Task requirements: Please copy out every line of the listing below in which the word "finger" appears.

Given information:

----------

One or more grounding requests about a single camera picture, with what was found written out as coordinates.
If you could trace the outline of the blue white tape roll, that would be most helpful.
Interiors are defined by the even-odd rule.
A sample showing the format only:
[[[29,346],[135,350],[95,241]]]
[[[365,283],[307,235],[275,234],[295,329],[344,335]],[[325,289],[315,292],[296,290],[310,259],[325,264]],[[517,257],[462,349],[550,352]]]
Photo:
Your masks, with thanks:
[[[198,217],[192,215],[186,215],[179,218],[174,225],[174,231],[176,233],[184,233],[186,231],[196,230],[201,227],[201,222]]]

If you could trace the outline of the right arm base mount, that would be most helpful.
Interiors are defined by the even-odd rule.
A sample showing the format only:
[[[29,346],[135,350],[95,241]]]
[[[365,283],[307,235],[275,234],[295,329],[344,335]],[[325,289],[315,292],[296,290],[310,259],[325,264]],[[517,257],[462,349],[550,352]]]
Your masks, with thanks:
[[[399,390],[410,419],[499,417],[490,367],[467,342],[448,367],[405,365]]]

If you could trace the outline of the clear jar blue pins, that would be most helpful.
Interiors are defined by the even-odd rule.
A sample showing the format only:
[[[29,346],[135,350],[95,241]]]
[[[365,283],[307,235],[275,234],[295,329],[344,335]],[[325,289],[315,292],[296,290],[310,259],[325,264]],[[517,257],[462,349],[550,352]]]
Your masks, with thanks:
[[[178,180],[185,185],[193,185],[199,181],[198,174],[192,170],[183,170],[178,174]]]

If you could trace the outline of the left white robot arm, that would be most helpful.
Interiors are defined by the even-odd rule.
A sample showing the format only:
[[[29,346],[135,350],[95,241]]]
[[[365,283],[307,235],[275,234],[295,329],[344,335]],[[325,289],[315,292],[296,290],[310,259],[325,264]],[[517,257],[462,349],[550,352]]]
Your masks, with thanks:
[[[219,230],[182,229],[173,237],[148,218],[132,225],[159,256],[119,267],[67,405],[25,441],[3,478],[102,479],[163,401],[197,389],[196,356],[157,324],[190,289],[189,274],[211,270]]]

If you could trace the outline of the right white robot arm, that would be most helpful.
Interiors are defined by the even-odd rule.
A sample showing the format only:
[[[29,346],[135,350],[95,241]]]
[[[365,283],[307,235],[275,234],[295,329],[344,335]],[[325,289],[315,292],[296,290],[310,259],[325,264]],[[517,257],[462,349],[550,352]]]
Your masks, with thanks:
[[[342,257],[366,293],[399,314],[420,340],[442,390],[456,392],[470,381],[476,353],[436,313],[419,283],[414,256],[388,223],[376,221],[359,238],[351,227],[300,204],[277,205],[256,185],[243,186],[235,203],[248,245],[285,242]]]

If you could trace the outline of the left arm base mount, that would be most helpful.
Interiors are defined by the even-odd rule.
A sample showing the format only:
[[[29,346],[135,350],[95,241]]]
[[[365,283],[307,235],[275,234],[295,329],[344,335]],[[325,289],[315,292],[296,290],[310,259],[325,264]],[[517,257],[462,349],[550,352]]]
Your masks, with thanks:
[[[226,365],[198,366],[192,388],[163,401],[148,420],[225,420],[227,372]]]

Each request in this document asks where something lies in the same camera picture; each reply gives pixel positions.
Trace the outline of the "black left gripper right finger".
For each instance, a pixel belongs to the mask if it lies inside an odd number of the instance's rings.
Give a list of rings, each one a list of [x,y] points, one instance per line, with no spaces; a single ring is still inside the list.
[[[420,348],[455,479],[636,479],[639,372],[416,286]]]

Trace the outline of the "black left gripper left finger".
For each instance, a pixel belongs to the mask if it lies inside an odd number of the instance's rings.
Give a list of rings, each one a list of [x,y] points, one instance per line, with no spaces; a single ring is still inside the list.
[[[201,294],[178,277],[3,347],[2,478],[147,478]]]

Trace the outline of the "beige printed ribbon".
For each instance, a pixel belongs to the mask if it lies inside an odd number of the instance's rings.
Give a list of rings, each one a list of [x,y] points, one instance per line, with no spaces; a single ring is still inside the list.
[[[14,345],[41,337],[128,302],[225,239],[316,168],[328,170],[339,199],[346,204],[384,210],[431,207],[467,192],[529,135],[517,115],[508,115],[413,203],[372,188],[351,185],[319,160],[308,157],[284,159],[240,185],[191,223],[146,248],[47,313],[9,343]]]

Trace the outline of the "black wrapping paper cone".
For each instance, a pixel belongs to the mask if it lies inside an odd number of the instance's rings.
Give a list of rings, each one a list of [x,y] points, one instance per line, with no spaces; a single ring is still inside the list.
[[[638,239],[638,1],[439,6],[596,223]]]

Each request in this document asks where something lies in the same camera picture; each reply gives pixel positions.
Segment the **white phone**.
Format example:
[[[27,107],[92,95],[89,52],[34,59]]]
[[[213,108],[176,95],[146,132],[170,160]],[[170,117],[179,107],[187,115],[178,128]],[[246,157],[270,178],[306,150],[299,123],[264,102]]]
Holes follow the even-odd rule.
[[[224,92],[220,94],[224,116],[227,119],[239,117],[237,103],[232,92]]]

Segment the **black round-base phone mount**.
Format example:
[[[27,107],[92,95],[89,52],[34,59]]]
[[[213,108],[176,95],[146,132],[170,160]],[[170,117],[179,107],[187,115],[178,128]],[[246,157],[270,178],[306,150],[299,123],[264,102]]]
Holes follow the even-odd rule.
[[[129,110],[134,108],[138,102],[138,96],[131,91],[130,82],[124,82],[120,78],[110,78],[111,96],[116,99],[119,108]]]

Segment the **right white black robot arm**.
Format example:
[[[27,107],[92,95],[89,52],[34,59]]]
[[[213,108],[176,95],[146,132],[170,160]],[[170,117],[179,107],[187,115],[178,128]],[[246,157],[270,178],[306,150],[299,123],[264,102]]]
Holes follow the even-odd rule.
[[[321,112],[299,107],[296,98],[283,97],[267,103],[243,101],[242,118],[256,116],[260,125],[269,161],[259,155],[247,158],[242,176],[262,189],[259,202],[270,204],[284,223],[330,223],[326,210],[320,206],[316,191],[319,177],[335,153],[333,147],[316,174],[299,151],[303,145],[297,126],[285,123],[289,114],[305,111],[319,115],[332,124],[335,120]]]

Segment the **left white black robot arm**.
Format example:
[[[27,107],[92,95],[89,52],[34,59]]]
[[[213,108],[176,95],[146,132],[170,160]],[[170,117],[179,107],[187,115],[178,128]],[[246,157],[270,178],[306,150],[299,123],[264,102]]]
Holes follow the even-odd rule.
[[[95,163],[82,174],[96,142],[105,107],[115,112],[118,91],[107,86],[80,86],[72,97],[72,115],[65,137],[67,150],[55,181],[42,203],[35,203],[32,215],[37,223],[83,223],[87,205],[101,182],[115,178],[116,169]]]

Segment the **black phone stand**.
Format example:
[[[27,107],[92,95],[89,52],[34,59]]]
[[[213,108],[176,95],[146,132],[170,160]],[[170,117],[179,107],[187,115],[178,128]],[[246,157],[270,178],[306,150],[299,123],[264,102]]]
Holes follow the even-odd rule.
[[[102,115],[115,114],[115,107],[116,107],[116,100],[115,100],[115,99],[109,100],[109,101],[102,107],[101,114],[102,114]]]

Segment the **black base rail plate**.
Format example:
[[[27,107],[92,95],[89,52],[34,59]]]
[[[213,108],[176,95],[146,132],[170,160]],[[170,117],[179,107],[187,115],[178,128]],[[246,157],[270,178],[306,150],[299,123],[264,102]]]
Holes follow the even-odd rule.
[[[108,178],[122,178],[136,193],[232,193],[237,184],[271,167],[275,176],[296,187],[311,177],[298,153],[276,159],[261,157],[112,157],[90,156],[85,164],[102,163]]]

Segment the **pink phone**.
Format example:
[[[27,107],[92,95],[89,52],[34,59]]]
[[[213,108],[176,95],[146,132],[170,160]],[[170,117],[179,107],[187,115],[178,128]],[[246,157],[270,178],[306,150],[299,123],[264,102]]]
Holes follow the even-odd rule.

----------

Exercise answer:
Trace the outline of the "black left gripper right finger".
Trace the outline of the "black left gripper left finger".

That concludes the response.